As previously discussed, Rule 23(b)(3) requires a plaintiff to establish the predominance of common questions of law or fact and the superiority of a class action relative to other available methods for the fair and efficient adjudication of the controversy. Rule 23(b)(3) includes the following nonexhaustive list of factors pertinent to the predominance and superiority analysis:
(A) the class members' interests in individually controlling the prosecution or defense of separate actions; (B) the extent and nature of any litigation concerning the controversy already begun by or against class members; (C) the desirability or undesirability of concentrating the litigation of the claims in the particular forum; and (D) the likely difficulties in managing a class action.Fed. R. Civ. P. 23(b).
1. Predominance
The “predominance inquiry tests whether proposed classes are sufficiently cohesive to warrant adjudication by representation.” Tyson Foods, Inc. v. Bouaphakeo, 577 U.S. 442, 453 (2016) (quotation marks omitted). The Supreme Court has defined an individualized question as one where “members of a proposed class will need to present evidence that varies from member to member.” Id. (quotations omitted). A common question, on the other hand, is one where “the same evidence will suffice for each member to make a prima facie showing [or] the issue is susceptible to generalized, class-wide proof.” Id. (quotations omitted).
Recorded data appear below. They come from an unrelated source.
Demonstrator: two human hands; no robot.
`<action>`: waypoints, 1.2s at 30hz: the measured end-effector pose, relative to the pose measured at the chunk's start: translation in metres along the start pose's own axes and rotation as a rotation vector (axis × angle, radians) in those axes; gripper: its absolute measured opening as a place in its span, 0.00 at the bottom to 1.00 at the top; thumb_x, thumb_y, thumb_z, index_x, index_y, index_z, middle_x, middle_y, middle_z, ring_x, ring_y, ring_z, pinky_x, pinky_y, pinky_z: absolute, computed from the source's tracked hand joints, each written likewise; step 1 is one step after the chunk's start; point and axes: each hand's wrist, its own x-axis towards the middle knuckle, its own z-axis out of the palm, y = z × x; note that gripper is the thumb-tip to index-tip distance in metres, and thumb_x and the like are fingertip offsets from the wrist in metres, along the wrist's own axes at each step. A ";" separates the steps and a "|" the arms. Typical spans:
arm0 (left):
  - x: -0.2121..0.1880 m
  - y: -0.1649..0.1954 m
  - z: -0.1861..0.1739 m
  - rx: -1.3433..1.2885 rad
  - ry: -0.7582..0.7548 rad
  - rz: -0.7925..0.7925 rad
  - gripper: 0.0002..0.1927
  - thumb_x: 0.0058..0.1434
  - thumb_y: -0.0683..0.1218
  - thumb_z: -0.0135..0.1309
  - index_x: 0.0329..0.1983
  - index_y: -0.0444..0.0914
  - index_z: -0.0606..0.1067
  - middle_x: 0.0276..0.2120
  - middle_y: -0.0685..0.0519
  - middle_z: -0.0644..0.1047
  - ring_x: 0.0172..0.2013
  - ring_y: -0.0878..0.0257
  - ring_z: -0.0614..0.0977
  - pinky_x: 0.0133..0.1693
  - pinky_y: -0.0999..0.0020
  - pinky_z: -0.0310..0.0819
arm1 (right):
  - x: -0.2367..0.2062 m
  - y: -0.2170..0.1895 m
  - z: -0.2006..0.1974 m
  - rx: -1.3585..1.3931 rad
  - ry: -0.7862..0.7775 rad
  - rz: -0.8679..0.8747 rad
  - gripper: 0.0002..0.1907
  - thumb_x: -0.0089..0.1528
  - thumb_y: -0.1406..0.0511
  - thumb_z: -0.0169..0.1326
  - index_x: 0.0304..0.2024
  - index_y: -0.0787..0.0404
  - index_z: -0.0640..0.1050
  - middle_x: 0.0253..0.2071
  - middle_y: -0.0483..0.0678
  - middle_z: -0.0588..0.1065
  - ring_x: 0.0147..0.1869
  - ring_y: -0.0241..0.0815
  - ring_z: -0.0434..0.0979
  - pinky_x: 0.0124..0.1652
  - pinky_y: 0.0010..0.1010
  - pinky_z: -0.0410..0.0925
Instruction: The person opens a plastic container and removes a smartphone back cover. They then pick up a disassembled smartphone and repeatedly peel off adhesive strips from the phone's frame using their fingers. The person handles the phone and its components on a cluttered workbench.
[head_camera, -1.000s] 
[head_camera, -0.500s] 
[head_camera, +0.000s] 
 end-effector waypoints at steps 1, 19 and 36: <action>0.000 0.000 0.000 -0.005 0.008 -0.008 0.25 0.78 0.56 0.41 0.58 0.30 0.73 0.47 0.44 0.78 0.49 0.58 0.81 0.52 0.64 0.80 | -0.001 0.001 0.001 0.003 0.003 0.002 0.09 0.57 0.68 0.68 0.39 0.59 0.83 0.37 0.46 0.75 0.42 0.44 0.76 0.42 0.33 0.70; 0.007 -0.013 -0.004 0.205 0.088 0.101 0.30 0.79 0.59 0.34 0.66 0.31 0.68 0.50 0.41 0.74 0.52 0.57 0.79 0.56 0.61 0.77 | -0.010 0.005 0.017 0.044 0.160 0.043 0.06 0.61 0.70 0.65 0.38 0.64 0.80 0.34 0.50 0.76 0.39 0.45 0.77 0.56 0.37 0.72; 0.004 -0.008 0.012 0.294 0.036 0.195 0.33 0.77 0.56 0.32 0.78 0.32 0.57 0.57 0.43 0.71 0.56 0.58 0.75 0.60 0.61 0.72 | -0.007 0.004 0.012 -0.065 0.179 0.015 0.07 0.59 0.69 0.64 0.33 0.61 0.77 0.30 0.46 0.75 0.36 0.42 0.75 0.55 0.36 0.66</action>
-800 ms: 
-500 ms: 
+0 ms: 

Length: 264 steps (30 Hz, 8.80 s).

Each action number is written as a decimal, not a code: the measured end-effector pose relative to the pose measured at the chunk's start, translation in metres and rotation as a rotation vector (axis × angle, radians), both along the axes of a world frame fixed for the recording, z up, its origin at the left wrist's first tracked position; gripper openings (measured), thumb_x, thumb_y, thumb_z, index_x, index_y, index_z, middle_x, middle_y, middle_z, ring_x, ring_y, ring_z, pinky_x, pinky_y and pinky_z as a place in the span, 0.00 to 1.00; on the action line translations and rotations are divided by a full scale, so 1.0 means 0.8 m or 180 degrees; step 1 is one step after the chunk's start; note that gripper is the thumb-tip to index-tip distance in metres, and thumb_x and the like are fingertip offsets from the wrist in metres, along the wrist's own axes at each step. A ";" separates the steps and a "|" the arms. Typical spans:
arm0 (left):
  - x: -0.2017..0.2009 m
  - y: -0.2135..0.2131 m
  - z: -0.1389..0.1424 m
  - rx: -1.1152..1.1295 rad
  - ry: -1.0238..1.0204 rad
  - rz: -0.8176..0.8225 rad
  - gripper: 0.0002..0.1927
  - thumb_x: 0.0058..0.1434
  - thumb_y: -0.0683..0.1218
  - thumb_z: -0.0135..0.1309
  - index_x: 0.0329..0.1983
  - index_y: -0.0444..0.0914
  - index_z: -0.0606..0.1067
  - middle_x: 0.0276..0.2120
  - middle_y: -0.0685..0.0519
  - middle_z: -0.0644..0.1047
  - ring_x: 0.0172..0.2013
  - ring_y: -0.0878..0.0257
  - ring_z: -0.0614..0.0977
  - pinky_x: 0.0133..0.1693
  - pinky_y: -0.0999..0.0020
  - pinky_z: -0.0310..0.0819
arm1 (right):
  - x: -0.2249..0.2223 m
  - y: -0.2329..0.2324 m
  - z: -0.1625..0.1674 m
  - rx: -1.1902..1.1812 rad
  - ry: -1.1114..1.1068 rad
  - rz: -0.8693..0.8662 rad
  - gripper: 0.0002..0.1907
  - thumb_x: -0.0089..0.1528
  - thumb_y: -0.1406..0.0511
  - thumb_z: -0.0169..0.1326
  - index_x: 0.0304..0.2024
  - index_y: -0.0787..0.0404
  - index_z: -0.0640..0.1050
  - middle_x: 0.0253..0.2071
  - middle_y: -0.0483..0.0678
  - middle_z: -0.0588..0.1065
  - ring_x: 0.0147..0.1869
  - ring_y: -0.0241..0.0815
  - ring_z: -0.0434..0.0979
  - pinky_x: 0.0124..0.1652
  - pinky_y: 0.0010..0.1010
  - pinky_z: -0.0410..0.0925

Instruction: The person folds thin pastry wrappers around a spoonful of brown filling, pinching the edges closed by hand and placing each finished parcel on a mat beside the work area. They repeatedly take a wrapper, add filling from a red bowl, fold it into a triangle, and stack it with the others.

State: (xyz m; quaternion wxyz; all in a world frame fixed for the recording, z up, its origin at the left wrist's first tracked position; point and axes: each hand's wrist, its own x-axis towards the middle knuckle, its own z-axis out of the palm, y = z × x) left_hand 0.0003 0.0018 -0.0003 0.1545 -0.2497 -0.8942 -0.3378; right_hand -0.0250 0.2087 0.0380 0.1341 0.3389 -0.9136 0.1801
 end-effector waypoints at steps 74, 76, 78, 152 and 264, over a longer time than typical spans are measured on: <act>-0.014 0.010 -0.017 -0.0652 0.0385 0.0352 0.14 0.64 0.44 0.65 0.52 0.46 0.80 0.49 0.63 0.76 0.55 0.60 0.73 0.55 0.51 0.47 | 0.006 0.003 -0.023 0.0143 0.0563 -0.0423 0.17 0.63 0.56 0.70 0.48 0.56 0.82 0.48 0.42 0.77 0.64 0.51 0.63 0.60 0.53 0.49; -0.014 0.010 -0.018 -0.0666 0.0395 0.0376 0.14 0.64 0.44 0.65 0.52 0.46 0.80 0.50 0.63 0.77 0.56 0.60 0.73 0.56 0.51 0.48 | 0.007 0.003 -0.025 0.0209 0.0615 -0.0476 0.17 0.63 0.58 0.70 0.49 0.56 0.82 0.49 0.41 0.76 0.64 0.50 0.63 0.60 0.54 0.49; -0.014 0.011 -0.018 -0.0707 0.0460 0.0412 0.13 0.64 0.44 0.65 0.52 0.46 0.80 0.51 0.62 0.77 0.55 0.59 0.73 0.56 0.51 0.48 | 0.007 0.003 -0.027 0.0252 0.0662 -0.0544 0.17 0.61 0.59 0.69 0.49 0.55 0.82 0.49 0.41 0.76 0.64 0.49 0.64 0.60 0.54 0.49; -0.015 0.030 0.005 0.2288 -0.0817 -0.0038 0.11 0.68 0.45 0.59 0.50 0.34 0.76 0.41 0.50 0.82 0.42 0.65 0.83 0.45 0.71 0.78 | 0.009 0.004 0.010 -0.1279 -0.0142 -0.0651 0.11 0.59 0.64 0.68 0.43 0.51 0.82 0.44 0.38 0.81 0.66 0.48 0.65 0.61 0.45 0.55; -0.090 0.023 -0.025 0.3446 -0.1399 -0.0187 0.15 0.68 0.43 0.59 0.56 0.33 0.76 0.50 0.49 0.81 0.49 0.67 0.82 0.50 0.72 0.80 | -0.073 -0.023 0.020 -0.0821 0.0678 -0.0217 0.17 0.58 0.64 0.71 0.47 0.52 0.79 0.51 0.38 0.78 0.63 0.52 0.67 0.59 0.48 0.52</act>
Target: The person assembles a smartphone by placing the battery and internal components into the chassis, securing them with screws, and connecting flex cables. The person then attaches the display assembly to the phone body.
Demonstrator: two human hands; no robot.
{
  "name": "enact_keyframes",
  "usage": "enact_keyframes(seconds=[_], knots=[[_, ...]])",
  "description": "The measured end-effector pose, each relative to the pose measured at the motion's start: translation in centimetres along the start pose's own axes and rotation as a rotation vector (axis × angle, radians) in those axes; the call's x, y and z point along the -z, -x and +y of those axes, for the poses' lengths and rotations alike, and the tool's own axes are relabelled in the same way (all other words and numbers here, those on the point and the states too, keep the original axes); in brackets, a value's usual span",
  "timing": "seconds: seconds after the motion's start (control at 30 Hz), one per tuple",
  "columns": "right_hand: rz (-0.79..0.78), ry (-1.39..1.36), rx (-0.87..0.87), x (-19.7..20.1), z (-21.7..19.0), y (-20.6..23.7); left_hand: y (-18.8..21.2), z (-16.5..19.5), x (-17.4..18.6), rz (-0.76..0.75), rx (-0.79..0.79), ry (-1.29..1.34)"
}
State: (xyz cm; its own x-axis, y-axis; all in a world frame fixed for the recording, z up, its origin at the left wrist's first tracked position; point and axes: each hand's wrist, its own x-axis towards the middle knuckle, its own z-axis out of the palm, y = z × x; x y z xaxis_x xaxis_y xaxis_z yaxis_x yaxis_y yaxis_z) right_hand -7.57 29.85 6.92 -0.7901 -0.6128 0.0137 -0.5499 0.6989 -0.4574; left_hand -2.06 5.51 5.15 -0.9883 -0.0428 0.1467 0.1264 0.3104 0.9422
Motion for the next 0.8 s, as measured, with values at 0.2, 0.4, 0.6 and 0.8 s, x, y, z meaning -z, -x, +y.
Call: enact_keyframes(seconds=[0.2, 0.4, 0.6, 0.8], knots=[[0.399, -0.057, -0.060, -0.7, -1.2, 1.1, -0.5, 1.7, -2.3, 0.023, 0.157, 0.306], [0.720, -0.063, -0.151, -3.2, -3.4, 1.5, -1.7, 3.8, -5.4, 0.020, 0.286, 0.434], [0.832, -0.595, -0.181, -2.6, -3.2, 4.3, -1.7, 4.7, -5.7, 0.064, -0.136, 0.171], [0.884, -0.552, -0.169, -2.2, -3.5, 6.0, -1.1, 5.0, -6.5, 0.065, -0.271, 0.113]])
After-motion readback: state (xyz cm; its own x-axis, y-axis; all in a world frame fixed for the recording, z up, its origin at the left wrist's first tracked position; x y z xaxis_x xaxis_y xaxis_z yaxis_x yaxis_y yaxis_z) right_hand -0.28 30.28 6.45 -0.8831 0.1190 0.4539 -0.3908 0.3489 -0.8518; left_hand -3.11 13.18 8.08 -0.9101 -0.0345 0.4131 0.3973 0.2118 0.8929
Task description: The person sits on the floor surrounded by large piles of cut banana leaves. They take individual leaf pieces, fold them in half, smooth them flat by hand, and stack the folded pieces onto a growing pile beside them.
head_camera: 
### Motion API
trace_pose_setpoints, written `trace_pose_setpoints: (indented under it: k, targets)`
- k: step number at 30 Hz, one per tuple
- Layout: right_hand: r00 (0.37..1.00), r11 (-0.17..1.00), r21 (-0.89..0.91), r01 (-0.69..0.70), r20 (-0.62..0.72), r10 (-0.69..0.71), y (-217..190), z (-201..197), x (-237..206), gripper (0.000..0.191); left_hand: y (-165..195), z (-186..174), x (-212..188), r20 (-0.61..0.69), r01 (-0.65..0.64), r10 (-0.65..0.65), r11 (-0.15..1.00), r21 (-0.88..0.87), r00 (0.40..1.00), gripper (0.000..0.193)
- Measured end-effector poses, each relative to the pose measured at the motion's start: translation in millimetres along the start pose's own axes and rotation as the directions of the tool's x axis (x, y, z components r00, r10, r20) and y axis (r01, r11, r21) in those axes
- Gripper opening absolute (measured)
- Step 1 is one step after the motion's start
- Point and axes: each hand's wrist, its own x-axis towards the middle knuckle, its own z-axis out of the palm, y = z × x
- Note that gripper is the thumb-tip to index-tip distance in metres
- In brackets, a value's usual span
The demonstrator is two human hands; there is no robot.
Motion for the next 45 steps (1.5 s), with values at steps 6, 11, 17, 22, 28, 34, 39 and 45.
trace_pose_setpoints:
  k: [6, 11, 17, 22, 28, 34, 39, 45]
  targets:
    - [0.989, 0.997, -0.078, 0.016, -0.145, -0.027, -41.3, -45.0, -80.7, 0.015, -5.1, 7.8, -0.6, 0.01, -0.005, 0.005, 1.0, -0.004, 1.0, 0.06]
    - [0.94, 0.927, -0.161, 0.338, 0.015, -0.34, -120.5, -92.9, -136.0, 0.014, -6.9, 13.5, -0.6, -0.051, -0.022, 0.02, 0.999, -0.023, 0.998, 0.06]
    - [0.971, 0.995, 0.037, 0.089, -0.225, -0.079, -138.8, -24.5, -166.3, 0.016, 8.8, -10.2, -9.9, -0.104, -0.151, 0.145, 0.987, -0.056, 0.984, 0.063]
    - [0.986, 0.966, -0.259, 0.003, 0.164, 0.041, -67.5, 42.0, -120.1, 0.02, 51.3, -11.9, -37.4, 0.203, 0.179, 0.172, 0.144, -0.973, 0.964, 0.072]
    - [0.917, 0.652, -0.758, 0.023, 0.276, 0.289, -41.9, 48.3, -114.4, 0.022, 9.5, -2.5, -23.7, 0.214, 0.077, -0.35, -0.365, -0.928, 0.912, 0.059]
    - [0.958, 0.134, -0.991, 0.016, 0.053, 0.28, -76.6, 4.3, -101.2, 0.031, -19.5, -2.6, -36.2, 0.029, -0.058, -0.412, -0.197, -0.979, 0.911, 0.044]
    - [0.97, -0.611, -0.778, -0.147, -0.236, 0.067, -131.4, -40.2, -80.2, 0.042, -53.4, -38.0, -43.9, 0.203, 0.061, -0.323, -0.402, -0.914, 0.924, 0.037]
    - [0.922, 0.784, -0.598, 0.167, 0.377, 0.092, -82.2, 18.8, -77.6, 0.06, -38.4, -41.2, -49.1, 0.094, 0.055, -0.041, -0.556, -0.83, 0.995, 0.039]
Here, the common questions raised by Plaintiffs' claims predominate over any individual questions because the focus is Defendants' conduct and its effect on the market which are all common questions. See In re Cipro Cases I & II, 121 Cal.App.4th 402, 411 (2004) (“[C]ommon issues usually predominate in cases where the defendants are alleged to have engaged in collusive, anticompetitive conduct resulting in artificially high market-wide prices for a product.”) (collecting cases).
2. Superiority
The superiority requirement tests whether “a class action is superior to other available methods for fairly and efficiently adjudicating the controversy.” Fed.R.Civ.P. 23(b)(3). The Court considers four non-exclusive factors: (1) the interest of each class member in individually controlling the prosecution or defense of separate actions; (2) the extent and nature of any litigation concerning the controversy already commenced by or against the class; (3) the desirability of concentrating the litigation of the claims in the particular forum; and (4) the difficulties likely to be encountered in the management of a class action. Id. The Court concludes a class action enables the most efficient use of Court and attorney resources and reduces costs to the class members by allocating costs among them. “In antitrust cases such as this, the damages of individual [indirect] purchasers are likely to be too small to justify litigation, but a class action would offer those with small claims the opportunity for meaningful redress.” In re Static Random Access (SRAM) Antitrust Litig., 2008 WL 4447592 at *7 (N.D. Cal. Sept. 29, 2008). Further, this forum is appropriate, and there are no obvious difficulties in managing this class action.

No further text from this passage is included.